What this task involves: Show, in full, each line of the data that contains "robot".

Dataset records
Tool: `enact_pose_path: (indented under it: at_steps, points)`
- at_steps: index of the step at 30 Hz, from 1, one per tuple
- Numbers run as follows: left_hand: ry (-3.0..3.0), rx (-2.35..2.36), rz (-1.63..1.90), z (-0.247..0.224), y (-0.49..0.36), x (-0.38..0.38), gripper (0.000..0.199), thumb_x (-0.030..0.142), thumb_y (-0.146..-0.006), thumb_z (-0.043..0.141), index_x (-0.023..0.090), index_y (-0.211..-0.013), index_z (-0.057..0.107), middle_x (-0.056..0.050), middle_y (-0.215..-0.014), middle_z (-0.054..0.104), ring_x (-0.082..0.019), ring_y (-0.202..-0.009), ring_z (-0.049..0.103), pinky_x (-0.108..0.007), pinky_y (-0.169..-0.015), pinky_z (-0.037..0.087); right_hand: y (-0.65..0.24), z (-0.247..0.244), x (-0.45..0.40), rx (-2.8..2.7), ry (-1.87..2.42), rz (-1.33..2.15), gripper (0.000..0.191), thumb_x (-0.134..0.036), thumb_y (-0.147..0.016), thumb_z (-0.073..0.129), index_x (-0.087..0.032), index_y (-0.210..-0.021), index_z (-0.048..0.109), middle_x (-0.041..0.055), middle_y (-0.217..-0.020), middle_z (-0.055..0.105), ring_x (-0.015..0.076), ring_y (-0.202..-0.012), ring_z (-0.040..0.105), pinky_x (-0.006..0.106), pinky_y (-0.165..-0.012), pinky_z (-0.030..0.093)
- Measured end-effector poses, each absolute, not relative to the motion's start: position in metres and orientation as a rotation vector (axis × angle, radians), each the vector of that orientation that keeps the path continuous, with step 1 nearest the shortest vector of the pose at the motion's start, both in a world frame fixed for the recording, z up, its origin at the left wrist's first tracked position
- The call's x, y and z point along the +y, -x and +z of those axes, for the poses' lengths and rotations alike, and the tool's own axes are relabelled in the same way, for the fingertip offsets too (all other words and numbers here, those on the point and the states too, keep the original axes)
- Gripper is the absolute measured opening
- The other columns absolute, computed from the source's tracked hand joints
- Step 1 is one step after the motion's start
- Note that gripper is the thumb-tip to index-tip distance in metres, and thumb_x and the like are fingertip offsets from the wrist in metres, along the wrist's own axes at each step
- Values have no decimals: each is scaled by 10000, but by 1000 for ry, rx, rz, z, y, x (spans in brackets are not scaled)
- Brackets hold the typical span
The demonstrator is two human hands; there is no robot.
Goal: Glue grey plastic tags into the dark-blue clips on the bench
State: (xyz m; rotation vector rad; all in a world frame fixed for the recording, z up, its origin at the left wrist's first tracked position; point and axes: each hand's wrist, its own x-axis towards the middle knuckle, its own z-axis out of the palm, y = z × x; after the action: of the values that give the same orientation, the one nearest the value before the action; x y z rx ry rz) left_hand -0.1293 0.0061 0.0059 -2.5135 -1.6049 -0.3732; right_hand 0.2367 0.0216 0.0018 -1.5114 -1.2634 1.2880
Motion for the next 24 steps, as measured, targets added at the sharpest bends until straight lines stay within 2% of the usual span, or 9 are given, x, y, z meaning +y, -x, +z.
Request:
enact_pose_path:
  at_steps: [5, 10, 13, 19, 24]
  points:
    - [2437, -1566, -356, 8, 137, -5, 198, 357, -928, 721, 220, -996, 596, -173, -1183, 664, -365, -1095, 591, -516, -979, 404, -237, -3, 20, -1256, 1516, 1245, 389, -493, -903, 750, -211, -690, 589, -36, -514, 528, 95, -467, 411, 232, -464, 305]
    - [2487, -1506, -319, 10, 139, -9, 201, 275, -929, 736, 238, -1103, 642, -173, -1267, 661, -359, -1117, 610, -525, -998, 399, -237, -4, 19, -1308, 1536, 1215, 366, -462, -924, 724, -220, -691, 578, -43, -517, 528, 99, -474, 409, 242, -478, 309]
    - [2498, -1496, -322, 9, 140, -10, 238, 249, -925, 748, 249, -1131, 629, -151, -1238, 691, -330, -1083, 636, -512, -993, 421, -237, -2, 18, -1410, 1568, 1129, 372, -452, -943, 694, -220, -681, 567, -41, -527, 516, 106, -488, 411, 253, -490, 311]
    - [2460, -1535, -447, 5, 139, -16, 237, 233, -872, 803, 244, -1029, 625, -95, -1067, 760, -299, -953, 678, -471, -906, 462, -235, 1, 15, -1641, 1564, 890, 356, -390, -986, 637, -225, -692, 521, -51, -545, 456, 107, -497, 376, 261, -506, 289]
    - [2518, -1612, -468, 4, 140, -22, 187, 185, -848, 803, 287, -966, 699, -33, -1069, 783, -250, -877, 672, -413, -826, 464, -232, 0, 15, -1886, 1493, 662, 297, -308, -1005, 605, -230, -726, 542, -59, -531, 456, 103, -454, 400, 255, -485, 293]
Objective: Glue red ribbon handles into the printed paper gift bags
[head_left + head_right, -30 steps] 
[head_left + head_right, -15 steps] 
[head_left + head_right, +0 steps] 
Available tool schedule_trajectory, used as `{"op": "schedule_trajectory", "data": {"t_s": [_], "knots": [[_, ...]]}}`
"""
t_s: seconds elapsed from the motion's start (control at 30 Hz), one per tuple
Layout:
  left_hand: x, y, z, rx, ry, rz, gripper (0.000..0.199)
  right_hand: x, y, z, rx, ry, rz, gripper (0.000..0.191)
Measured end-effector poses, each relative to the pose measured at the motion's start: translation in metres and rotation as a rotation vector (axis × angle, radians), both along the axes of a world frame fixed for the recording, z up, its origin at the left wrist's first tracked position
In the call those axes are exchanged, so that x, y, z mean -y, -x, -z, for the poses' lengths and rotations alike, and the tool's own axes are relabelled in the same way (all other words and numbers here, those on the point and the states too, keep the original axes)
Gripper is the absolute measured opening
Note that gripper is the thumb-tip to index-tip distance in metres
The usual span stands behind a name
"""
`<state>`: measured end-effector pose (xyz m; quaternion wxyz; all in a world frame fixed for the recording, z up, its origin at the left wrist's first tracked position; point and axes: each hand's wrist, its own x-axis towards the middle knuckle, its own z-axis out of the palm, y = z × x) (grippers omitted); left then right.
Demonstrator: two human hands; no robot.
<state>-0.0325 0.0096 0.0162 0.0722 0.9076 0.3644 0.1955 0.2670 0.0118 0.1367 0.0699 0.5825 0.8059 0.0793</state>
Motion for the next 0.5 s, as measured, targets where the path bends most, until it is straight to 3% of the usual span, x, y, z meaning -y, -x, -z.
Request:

Task output:
The demonstrator is two human hands; there is no robot.
Demonstrator: two human hands; no robot.

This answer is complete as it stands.